** Task statement **
Each line of the listing below that includes "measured" must be copied.

** Input data **
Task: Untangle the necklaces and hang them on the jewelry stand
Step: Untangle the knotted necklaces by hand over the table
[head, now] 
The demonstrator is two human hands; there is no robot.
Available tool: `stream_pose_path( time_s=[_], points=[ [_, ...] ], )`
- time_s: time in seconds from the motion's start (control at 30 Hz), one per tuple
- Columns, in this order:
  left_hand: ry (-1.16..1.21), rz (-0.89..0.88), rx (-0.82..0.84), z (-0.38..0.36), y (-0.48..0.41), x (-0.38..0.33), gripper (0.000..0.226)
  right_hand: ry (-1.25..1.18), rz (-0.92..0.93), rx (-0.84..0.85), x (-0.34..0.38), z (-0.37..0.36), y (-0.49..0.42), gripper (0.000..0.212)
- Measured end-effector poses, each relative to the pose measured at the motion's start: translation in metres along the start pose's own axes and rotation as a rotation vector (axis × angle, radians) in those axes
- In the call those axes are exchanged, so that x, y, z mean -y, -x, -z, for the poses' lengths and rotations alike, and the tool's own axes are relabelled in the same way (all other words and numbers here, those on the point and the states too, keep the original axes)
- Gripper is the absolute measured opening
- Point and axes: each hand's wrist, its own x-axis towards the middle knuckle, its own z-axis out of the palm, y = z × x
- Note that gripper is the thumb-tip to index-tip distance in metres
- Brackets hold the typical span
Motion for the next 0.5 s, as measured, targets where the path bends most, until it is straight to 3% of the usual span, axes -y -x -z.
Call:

** Response for this exercise **
- Measured end-effector poses, each relative to the pose measured at the motion's start: translation in metres along the start pose's own axes and rotation as a rotation vector (axis × angle, radians) in those axes
- Gripper is the absolute measured opening
Motion for the next 0.5 s, as measured, targets where the path bends most, until it is straight to 3% of the usual span, axes -y -x -z.

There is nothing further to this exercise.